→ The problem
Within the data below, determine how many lines contain "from" and supply only that figure.
☆ ☆ ☆
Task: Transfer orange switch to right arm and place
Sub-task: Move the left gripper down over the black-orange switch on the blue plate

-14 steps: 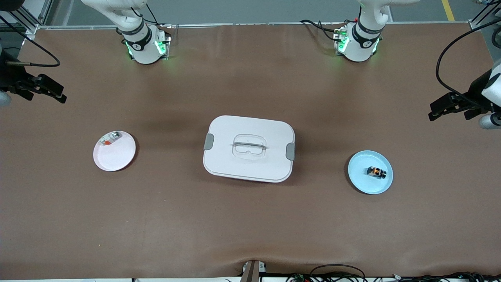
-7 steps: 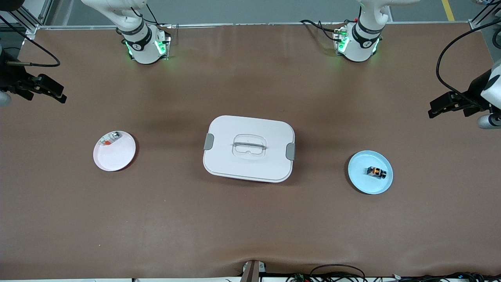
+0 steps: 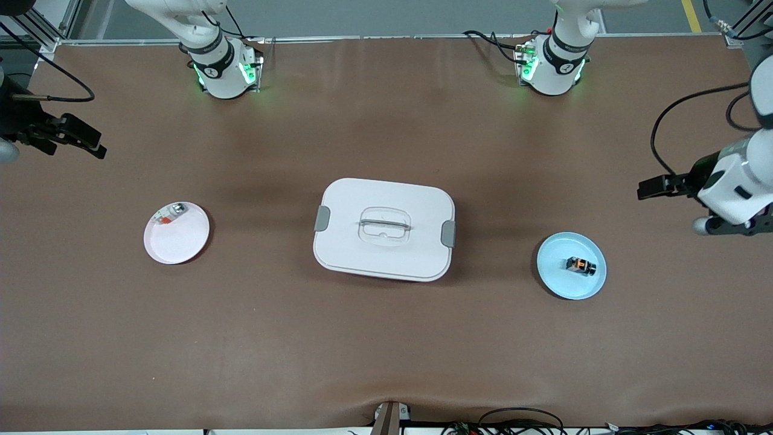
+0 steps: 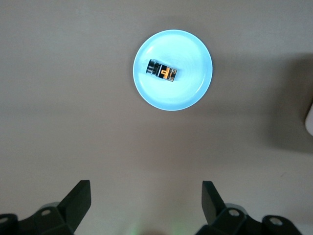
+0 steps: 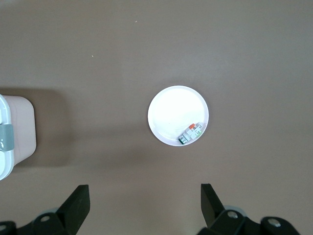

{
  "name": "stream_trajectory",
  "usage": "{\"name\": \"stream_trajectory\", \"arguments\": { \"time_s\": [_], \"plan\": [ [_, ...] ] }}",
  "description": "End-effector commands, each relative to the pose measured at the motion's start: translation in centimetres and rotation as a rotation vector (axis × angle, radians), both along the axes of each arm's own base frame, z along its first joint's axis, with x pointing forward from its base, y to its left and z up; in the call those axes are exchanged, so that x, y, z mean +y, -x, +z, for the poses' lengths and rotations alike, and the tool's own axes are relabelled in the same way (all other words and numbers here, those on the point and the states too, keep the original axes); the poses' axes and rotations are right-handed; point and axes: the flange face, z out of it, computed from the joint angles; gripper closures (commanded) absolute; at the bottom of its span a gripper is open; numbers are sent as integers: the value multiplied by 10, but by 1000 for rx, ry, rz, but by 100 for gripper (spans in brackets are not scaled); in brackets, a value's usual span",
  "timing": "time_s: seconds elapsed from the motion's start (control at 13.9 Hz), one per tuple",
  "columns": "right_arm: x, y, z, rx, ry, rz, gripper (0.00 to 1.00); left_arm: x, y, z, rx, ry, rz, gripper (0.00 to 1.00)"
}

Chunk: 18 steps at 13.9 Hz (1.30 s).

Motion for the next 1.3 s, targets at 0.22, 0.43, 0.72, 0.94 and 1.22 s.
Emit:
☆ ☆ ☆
→ Answer below
2